Updated to clarify that MDT officers and directors were compensated for excise-tax based liabilities related to stock options, and not for capital gains.
Medtronic (NYSE:MDT) shareholders seeking to sue the company claiming they were harmed by its $50 billion corporate inversion merger with Covidien will get their chance in court, the Minnesota Supreme Court ruled yesterday.
The case had been previously dismissed by lower courts which ruled that shareholders did not have the ability to sue under Minnesota law. Shareholders appealed, and the Minnesota Court of Appeals ruled that shareholders were directly damaged and could proceed last January.

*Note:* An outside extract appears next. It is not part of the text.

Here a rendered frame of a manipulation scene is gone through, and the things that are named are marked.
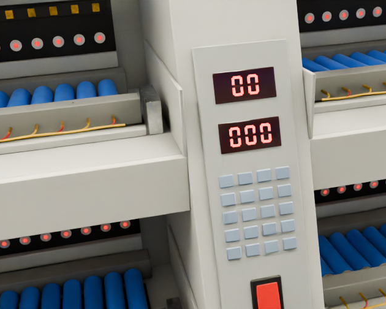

Yesterday, in a unanimous opinion, Minnesota Supreme Court Chief Justice Lorie Gildea upheld the appeals court’s decision that shareholders faced direct injury and that key portions of the case should proceed.
Plaintiffs in the case argue that the inversion-structured merger burdened shareholders with millions in capital-gains taxes, as the US Internal Revenue Service treats such transactions as taxable events, and shareholders received no compensation for said costs.
Medtronic officers and directors who incurred an excise-tax liability on their stock-based compensation, however, were reimbursed by the company for those charges, plaintiffs in the case argued.
Shareholders also argued that their shares, and associated voting rights, were diluted as Medtronic lowered its corporate tax rate and increased the number of shares by issuing millions of new shares to Covidien shareholders.
Medtronic argued that the case “essentially alleged that Medtronic paid too much for Covidien, which the company argued is “quintessentially” a derivative claim that affects all shareholders equally,” according to court documents.
Shareholders argued that because they were directly affected by the transaction, the claims were direct and non-derivative.
Plaintiffs in the suit, which is seeking class-action status, are seeking financial damages, though attorneys in the case have not closed the door on other possible legal remedies.
Responding to the Minn. Supreme Court ruling, Medtronic argued that the decision was purely procedural, according to a Star Tribune report.
“While the court is sending some claims back to the district court for further proceedings, the court did not express any opinion on the merits. Medtronic will now proceed to defend the remaining portion of the case, and believe the substantive claims are without merit,” company spokesperson Fernando Vivanco wrote to the paper.